Governor of National Reserve Bank of Tonga
- Incumbent
- Assumed office 20 December 2022
- Preceded by: Sione Ngongo Kioa

Minister of Finance
- In office 28 December 2021 – 10 August 2022
- Prime Minister: Siaosi Sovaleni
- Preceded by: Tevita Lavemaau
- Succeeded by: Tiofilusi Tiueti

Minister for Revenue and Customs
- In office 28 December 2021 – 10 August 2022
- Preceded by: Tevita Lavemaau
- Succeeded by: Tiofilusi Tiueti

Minister for Trade and Economic Development
- In office 25 January 2021 – 28 December 2021
- Prime Minister: Pohiva Tuʻiʻonetoa
- Preceded by: Samiu Vaipulu
- Succeeded by: Viliami Latu

Member of Parliament for Tongatapu 4
- In office 18 November 2021 – 10 August 2022
- Preceded by: Mateni Tapueluelu
- Succeeded by: Mateni Tapueluelu

= Tatafu Moeaki =

Tongan politician (born 1972)

Tatafu Toma Moeaki (born 1972) is a Tongan politician, former Cabinet Minister, and civil servant.

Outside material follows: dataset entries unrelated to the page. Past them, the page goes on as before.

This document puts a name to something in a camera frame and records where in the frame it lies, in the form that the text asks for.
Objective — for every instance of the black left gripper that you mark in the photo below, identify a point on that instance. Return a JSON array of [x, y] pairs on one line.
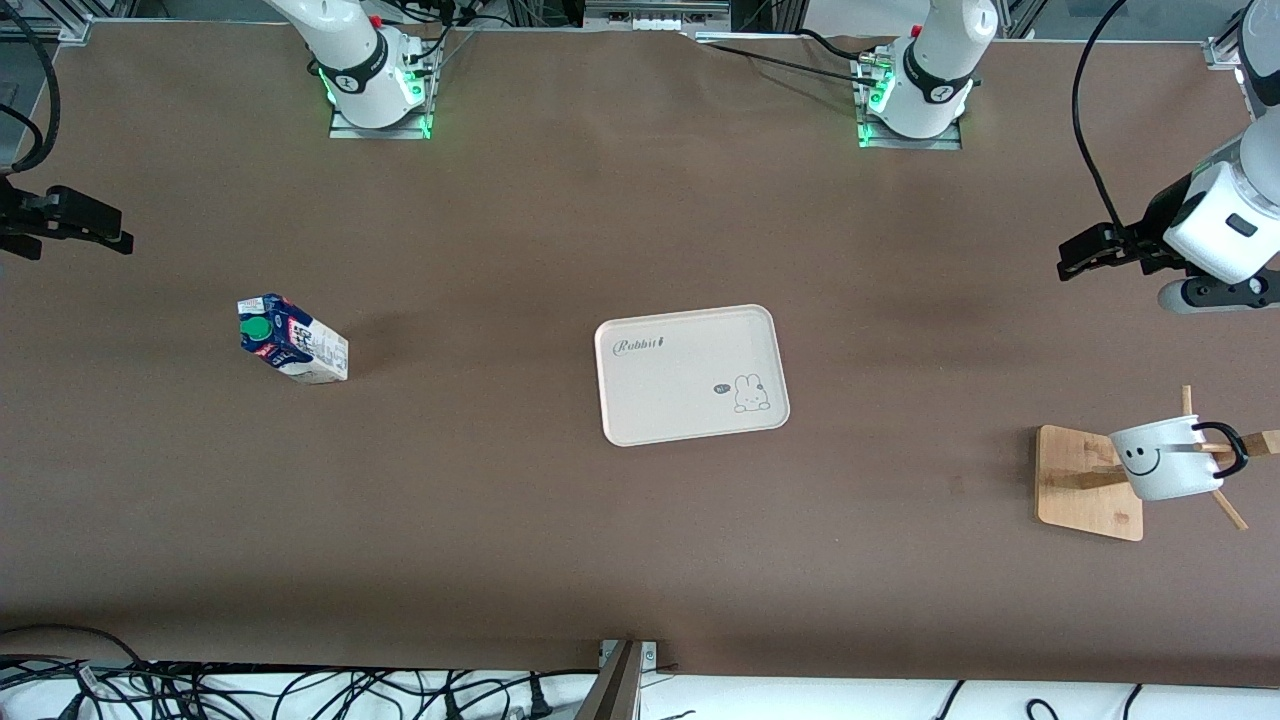
[[1152, 228]]

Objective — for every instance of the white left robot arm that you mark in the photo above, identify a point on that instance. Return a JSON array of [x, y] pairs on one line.
[[1215, 215]]

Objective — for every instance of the white smiley face cup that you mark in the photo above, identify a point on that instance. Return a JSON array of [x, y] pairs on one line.
[[1165, 462]]

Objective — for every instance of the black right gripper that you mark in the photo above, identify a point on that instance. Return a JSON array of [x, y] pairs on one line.
[[12, 217]]

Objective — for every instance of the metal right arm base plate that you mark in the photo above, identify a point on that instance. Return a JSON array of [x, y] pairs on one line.
[[420, 115]]

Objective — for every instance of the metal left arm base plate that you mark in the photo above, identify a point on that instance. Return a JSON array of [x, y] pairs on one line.
[[955, 140]]

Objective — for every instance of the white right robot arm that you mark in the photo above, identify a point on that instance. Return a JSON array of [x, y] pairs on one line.
[[350, 60]]

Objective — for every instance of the blue white milk carton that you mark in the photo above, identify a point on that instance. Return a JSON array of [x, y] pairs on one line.
[[295, 342]]

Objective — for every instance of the cream rabbit print tray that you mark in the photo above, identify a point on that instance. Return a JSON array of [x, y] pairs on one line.
[[690, 375]]

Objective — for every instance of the aluminium frame profile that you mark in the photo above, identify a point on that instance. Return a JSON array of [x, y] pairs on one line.
[[40, 27], [1222, 45]]

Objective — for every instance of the wooden cup stand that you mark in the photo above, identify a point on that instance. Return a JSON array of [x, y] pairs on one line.
[[1085, 490]]

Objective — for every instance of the grey power strip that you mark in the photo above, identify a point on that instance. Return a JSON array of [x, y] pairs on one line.
[[655, 12]]

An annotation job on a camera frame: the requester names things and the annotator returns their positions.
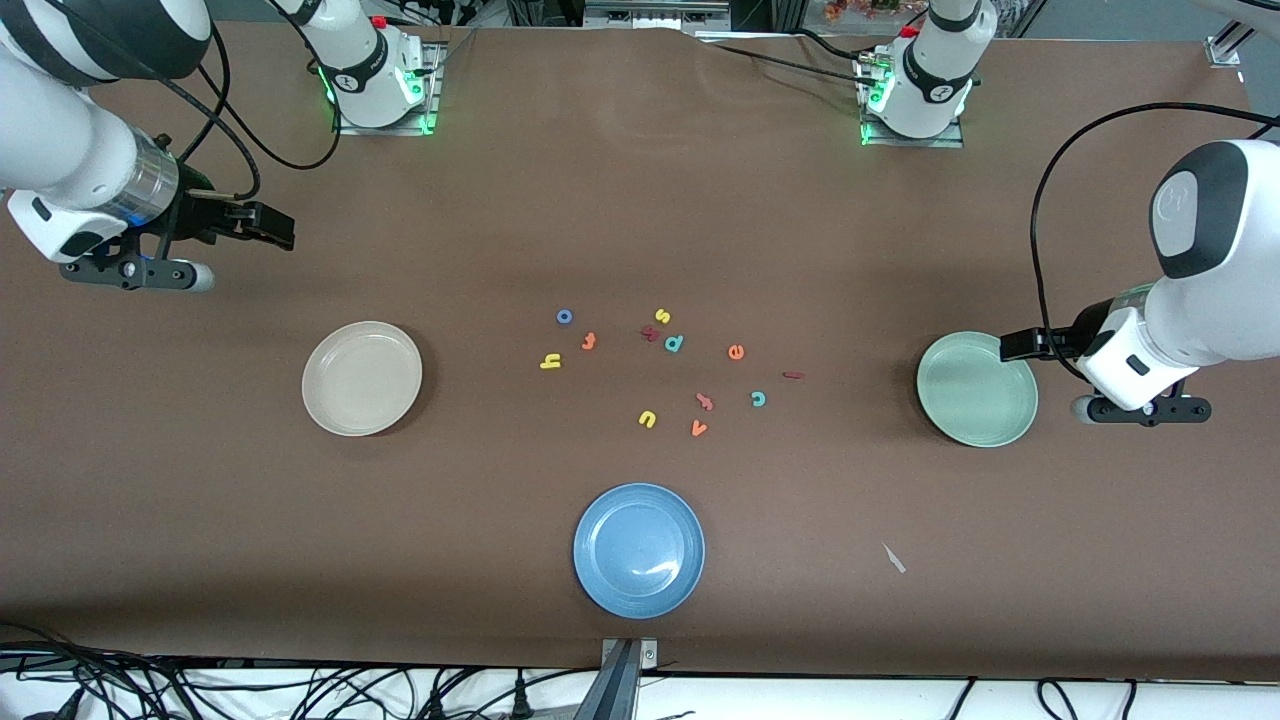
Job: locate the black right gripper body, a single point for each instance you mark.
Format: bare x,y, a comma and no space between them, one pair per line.
198,217

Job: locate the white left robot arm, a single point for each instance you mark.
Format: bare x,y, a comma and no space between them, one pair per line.
1220,300

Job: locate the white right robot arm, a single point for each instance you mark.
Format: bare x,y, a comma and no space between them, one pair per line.
60,140

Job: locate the green plate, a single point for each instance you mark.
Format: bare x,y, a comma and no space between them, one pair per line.
975,395

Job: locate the beige plate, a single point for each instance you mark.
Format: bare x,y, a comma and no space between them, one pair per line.
362,378

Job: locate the white paper scrap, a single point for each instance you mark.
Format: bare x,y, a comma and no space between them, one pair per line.
895,560

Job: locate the brown table cover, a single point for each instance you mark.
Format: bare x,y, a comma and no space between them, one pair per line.
640,200

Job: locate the grey metal box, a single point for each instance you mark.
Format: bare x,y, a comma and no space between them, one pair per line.
650,15

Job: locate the blue plate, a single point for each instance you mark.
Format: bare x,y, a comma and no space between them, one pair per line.
639,550

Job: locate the black power plug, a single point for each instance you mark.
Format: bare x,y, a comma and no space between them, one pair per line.
520,700

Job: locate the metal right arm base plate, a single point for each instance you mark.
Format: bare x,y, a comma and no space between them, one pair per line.
433,90

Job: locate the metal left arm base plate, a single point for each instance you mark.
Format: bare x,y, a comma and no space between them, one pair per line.
940,142

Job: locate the aluminium frame profile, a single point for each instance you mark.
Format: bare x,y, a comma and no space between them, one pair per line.
1225,50

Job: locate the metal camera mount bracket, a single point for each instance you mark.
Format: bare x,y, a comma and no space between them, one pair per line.
625,680

Moeaki joined the Tongan public service in 1995, working as head of Policy and Planning at the Ministry of Education and as Deputy Secretary for Foreign Affairs. In 2011 he worked as chief executive of the Ministry of Labour, Commerce and Industries. In 2013 he was appointed chief executive of the Ministry of Finance and National Planning. He resigned as chief executive in 2016 to take up a position for the Asian Development Bank.

On 25 January 2021 he was appointed to Prime Minister Pohiva Tuʻiʻonetoa's Cabinet as Minister for Trade and Economic Development in the cabinet reshuffle following the resignation of Sione Vuna Fa'otusia. After serving as a Minister he ran for the seat of Tongatapu 4 in the 2021 Tongan general election and was elected to the Legislative Assembly of Tonga. On 28 December 2021 he was appointed to the Cabinet of Siaosi Sovaleni as Minister of Finance and Minister of Revenue and Customs. On 6 May 2022 his election was voided after the Supreme Court found him guilty on two counts of bribery in an election petition. The conviction was stayed pending appeal on 26 May 2022. On 9 August 2022 his appeal was dismissed, and his election confirmed as void. He was formally unseated by Parliament on 10 August.

After being ousted from Parliament he was immediately hired as a project manager by the finance ministry. On 20 December 2022 he was appointed Governor of the National Reserve Bank of Tonga.